Didn’t mating season end eventually? Was there a period when kittens got born and kittens got raised and the adults became serious and quiet?

At one
AM
, he gave up on sleep for a second night and went to his newly set up computer. The vast and mysterious Internet informed him that female cats went in and out of heat often, especially if the cats were well fed or in a warm climate. They also could go into heat shortly after giving birth to kittens. Males prowled for a sexually willing female their entire lives, copulated with her, and then got their faces slapped for the effort.

By three-thirty, the yowling died down, and he finally dozed off only to wake up at seven as the orgy chorus started all over again.

He refused to get earplugs. He hadn’t needed them during the bombings in all the various war zones he visited. He wasn’t about to get them now.

But in all those war zones, he’d slept when he was exhausted, not when he was supposed to. He used to say that a man could sleep through anything.

Obviously, the cats were proving him wrong.

* * *

He was rereading the
Oregonian
, obsessing that he wasn’t in the Middle East during this latest crisis, when a car pulled in front of his fence. He was outside by the time the gate opened.
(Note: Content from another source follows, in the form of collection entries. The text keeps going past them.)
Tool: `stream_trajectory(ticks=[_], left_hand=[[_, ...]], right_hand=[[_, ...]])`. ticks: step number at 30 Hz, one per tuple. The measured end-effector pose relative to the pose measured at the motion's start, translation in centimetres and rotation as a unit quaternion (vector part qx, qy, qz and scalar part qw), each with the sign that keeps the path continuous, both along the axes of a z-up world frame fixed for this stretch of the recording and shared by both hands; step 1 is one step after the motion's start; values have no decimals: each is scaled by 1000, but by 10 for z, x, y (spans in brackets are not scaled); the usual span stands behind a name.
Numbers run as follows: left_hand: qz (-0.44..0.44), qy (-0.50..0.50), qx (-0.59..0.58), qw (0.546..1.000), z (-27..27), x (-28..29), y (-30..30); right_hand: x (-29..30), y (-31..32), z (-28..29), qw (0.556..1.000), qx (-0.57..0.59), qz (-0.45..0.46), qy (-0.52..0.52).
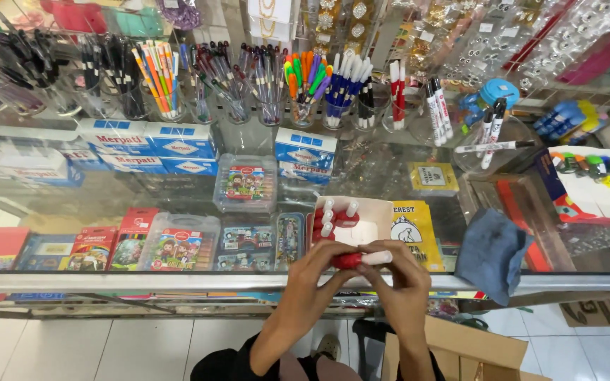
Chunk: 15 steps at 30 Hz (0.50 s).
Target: Organizing stationery items including correction pens, stamps, and ink pads in a retail display case.
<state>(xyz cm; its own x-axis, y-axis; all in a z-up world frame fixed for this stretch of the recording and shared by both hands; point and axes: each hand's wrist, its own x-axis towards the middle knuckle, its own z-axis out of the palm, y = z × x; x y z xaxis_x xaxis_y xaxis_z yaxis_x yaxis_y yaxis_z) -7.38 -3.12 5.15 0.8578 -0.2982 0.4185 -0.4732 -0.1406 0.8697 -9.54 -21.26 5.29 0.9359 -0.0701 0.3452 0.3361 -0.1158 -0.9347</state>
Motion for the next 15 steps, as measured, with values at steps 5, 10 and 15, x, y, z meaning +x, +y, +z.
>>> stream_trajectory(ticks=[5, 10, 15], left_hand=[[76, -106, 36, 991, 10, 20, 4], [72, -87, 104, 988, -39, 50, 13], [32, -21, 126, 991, -57, 65, 13]], right_hand=[[17, -1, 19, 966, -166, -175, -91], [40, 6, 3, 930, -296, -202, -80], [48, 16, -14, 918, -333, -197, -88]])
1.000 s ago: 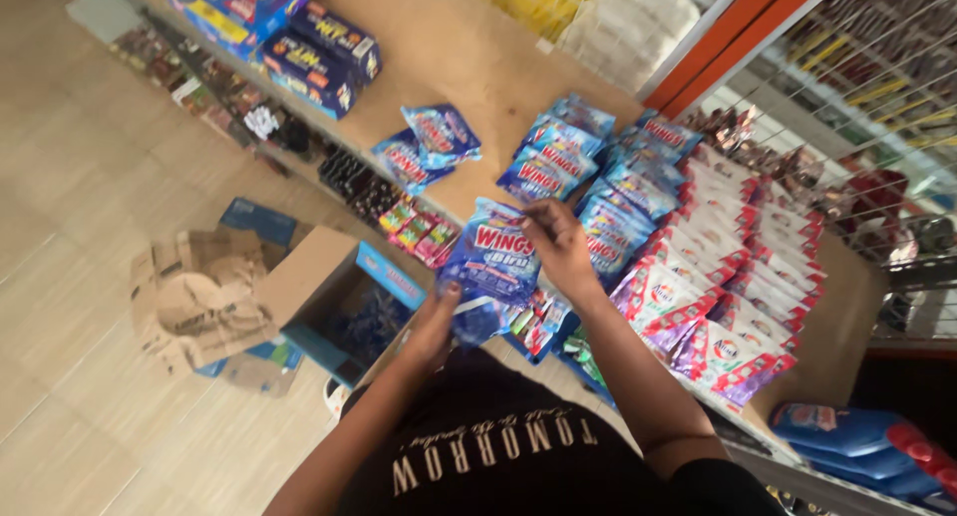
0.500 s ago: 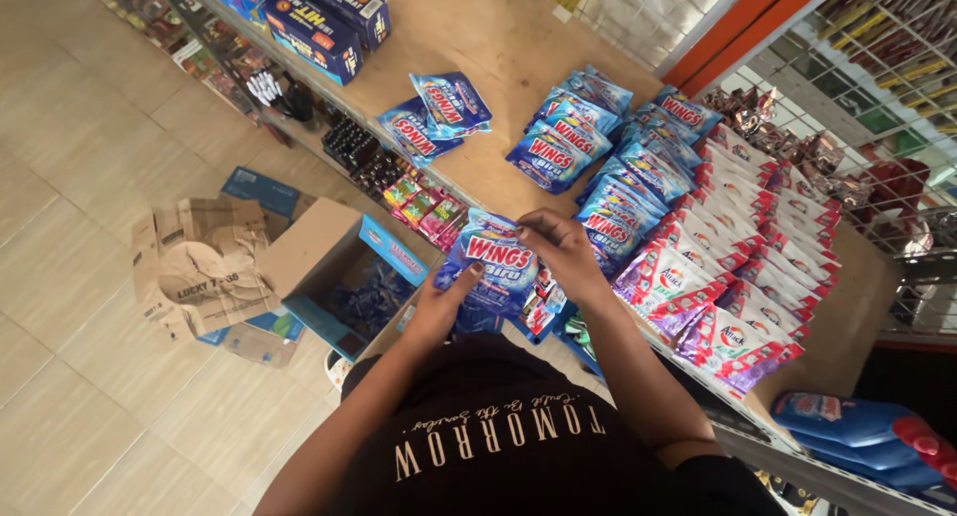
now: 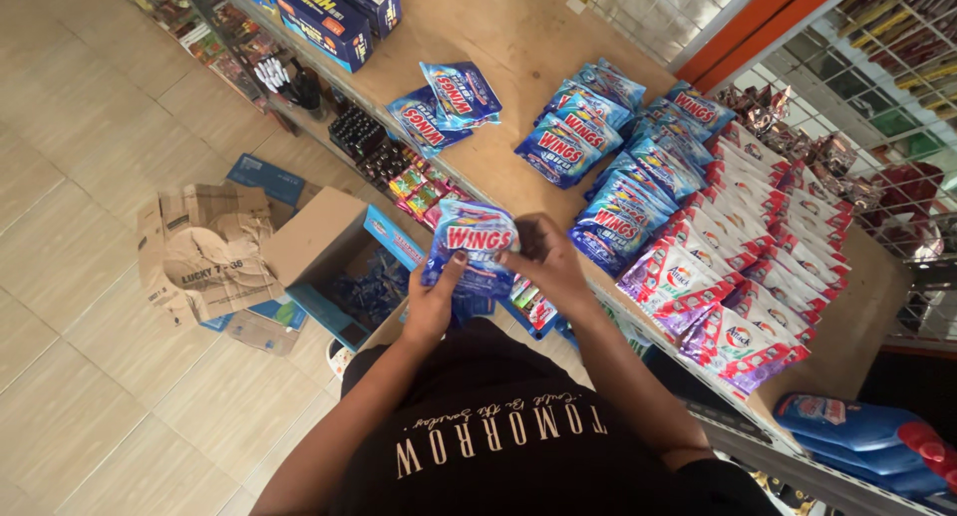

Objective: The person repeatedly takes blue snack packets from a cardboard box on the floor and places them on a nearby shelf. They handle the packets one at a time, arranging them in neat rows among other products.

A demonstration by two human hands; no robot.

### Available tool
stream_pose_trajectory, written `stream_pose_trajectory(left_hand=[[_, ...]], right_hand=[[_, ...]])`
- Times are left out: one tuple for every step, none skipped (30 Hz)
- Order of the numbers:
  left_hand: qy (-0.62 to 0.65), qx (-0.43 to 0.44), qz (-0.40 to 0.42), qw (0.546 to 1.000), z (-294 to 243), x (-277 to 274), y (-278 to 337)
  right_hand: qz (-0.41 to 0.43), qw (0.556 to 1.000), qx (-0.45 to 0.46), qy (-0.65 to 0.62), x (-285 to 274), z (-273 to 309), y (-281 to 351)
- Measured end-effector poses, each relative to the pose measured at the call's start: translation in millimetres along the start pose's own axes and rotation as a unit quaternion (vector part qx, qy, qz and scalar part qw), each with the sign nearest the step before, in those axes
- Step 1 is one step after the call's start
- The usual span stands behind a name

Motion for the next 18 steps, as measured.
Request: stream_pose_trajectory(left_hand=[[-0.020,0.007,0.004,1.000,-2,2,0],[-0.040,0.013,0.008,0.999,-3,4,0],[-0.060,0.019,0.012,0.998,-4,6,0],[-0.058,0.022,0.005,0.998,-5,7,1],[-0.056,0.025,-0.002,0.998,-6,9,0],[-0.055,0.028,-0.009,0.998,-8,10,0],[-0.065,0.047,-0.018,0.997,-12,10,-1],[-0.075,0.066,-0.026,0.995,-16,9,-1],[-0.085,0.084,-0.033,0.992,-19,8,-1],[-0.073,0.070,-0.037,0.994,-20,7,-1],[-0.060,0.055,-0.041,0.996,-19,5,-1],[-0.047,0.040,-0.046,0.997,-18,3,-1],[-0.057,0.033,-0.030,0.997,-16,3,-3],[-0.066,0.027,-0.014,0.997,-14,2,-5],[-0.076,0.021,0.003,0.997,-13,1,-8],[-0.080,0.005,0.010,0.997,-10,-2,-10],[-0.083,-0.013,0.018,0.996,-6,-5,-10],[-0.086,-0.030,0.026,0.995,-2,-7,-11]], right_hand=[[0.000,1.000,0.009,-0.023,4,-2,2],[0.000,0.999,0.018,-0.045,9,-5,3],[0.000,0.997,0.028,-0.068,12,-9,4],[-0.009,0.997,0.029,-0.068,12,-11,5],[-0.019,0.997,0.030,-0.069,13,-13,4],[-0.028,0.997,0.031,-0.069,13,-14,4],[-0.027,0.998,0.032,-0.051,12,-14,3],[-0.026,0.999,0.034,-0.033,11,-14,3],[-0.026,0.999,0.035,-0.015,10,-14,3],[-0.016,0.999,0.026,-0.033,10,-13,3],[-0.006,0.999,0.018,-0.050,11,-12,3],[0.004,0.998,0.009,-0.068,11,-11,3],[0.008,0.998,0.020,-0.062,11,-11,3],[0.012,0.998,0.031,-0.056,10,-12,4],[0.014,0.998,0.041,-0.050,9,-12,3],[0.031,0.998,0.031,-0.044,9,-11,3],[0.045,0.998,0.023,-0.038,8,-11,4],[0.059,0.998,0.014,-0.033,6,-11,5]])
Point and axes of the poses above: each hand's wrist, its own y-axis away from the middle knuckle, its own x-axis out of the palm, z = x × y, the point moved 4 cm from there along -y, towards the middle knuckle, and after that the axes turned 3 degrees about y, right-handed, at the moved point
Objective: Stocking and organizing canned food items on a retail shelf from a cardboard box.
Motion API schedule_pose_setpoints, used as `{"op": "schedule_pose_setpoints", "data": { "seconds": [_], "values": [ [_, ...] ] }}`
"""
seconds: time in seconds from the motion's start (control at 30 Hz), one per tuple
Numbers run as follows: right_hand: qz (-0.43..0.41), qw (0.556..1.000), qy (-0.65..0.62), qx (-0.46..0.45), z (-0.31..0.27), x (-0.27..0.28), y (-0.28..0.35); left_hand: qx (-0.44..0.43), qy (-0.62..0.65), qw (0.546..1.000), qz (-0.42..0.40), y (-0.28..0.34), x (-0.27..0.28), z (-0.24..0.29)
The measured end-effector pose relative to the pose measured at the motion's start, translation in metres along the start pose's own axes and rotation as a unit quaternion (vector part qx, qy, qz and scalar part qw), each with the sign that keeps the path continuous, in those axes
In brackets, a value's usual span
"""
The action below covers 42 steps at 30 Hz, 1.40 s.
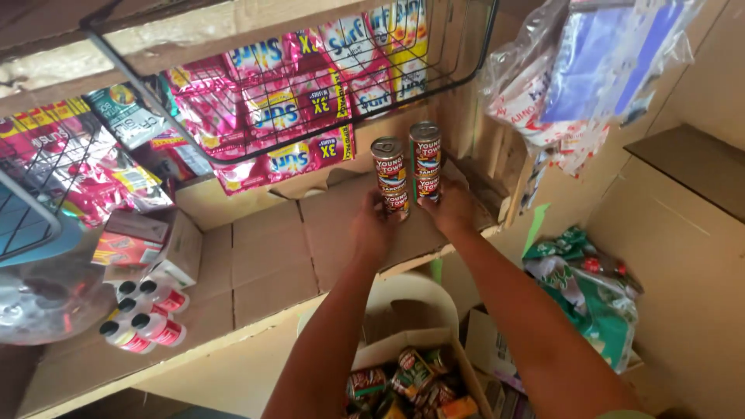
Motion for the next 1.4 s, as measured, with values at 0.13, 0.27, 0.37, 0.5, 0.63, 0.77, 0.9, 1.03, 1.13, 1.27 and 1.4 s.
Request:
{"op": "schedule_pose_setpoints", "data": {
  "seconds": [0.13,0.27,0.37,0.5,0.63,0.77,0.9,1.03,1.13,1.27,1.4],
  "values": [
    [0.032,0.996,0.077,0.01,0.011,-0.015,-0.028,0.033,-0.164,0.985,0.035,-0.022,-0.01,-0.017],
    [0.092,0.992,0.056,0.071,0.013,-0.026,-0.058,0.021,-0.171,0.984,0.047,-0.047,-0.019,-0.029],
    [0.062,0.995,0.066,0.034,0.029,-0.049,-0.081,0.058,-0.188,0.98,0.039,-0.055,-0.022,-0.036],
    [0.011,0.995,0.085,-0.053,0.048,-0.069,-0.096,0.055,-0.196,0.978,0.037,-0.055,-0.022,-0.031],
    [0.012,0.994,0.075,-0.075,0.053,-0.071,-0.096,0.046,-0.18,0.982,0.044,-0.051,-0.022,-0.029],
    [0.054,0.995,0.055,-0.061,0.045,-0.06,-0.1,0.044,-0.163,0.985,0.042,-0.057,-0.022,-0.032],
    [0.064,0.995,0.017,-0.075,0.028,-0.026,-0.077,0.066,-0.205,0.976,0.039,-0.057,-0.023,-0.029],
    [0.093,0.995,0.023,0.0,0.069,-0.068,-0.072,0.06,-0.182,0.98,0.043,-0.065,-0.027,-0.038],
    [0.096,0.988,0.051,0.114,0.045,-0.069,-0.063,0.115,-0.247,0.962,0.033,-0.076,-0.036,-0.05],
    [0.041,0.989,0.084,0.114,0.024,-0.065,-0.07,0.082,-0.229,0.968,0.059,-0.1,-0.044,-0.06],
    [-0.001,0.991,0.111,0.068,0.034,-0.076,-0.068,0.065,-0.231,0.969,0.063,-0.114,-0.052,-0.07]
  ]
}}
Point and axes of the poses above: each hand's wrist, its own y-axis away from the middle knuckle, its own x-axis out of the back of the hand, z = x × y, the point moved 10 cm from there along -y, towards the middle knuckle, and after that the axes turned 5 degrees about y, right-handed, at the moved point
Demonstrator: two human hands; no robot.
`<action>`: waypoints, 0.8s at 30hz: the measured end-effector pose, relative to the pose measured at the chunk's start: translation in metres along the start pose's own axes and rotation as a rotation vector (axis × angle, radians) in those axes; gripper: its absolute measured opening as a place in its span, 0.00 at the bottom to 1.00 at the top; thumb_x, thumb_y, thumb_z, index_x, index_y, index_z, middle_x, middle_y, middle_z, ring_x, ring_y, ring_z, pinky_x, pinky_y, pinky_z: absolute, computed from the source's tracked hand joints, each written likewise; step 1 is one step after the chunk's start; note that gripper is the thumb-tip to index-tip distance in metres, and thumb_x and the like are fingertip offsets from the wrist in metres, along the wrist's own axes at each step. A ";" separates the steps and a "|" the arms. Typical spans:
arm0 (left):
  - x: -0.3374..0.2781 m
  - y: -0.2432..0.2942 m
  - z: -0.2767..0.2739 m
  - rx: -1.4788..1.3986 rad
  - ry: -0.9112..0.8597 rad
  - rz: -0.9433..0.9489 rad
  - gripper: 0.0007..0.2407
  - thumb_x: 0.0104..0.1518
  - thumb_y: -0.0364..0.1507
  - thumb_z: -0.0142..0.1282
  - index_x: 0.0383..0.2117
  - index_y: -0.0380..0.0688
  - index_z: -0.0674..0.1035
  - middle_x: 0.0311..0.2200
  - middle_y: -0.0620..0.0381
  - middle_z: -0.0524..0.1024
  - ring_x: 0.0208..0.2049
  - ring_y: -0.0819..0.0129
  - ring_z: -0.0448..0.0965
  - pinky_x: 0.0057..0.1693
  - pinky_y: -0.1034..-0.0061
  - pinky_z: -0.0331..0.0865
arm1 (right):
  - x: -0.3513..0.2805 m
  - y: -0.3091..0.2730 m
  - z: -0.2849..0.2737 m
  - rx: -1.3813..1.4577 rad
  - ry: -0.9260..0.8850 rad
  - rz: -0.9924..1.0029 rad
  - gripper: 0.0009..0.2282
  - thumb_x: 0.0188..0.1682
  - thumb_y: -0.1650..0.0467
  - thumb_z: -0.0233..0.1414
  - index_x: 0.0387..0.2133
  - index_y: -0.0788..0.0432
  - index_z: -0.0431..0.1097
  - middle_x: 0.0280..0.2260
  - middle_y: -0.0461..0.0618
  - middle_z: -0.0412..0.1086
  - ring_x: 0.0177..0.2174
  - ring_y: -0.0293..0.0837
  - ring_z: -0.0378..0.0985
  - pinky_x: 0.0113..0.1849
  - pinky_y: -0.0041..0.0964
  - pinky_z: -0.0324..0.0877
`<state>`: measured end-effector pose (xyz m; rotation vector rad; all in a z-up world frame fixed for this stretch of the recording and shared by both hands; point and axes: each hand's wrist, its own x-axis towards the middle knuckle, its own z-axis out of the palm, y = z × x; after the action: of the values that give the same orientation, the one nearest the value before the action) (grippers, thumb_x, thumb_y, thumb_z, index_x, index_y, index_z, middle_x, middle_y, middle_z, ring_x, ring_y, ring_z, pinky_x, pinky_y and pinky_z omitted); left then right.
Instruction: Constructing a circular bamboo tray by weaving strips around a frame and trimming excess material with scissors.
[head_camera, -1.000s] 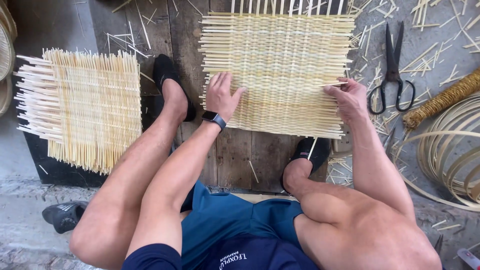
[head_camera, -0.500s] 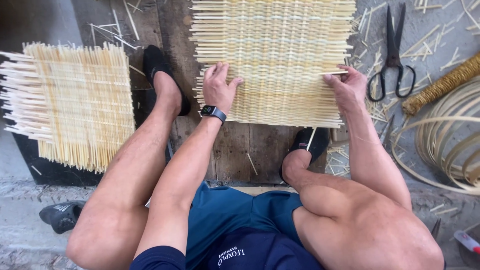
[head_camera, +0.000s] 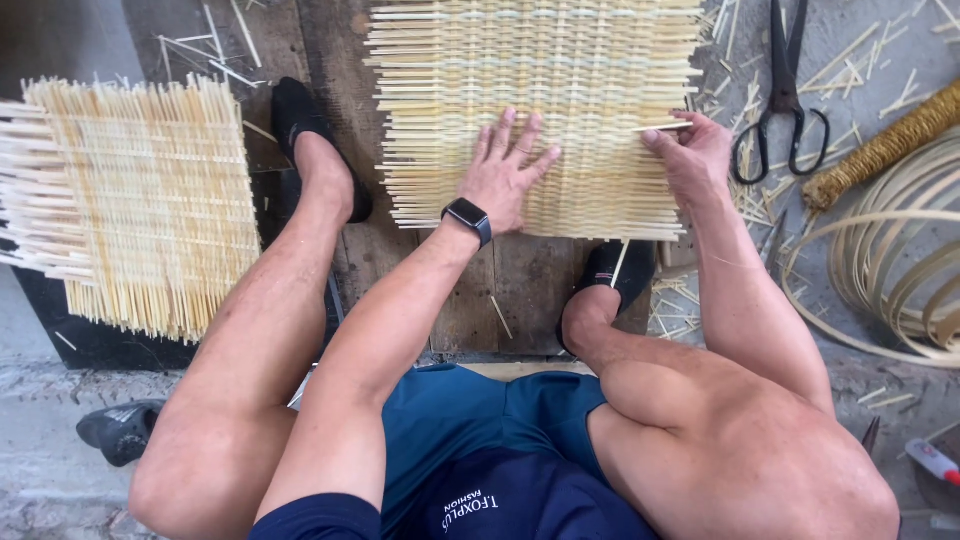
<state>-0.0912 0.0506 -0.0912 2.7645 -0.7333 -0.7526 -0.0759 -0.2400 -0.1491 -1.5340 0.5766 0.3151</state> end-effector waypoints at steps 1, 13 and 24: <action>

Galiana entered, looking vaguely medieval in a long purple coat that nearly hid her jeans. Her hair brushed her shoulders and she wore no make-up, but her eyes glittered in the morning light.

“I’d’ve called,” she said, “but I figured you’d want this done right away.”

“I do,” he said.

The clothing suited her. She looked striking. He wondered how he had ever thought her plain.

She glanced at the woods. Of course, the cats were hiding there. They never gave the floor show when guests were on the property.

“I need you to do a few things before I start,” she said. “You have to shut off the electronics in the house, just in case, and—”

“In case of what?” he asked.

She still hadn’t looked at him. “In case my equipment causes a power surge.”

He didn’t see any equipment. “What are you going to do?”

She folded her hands, and turned toward him, serene and glittery at the same time. “I’m going to convince them to give up this part of their home.”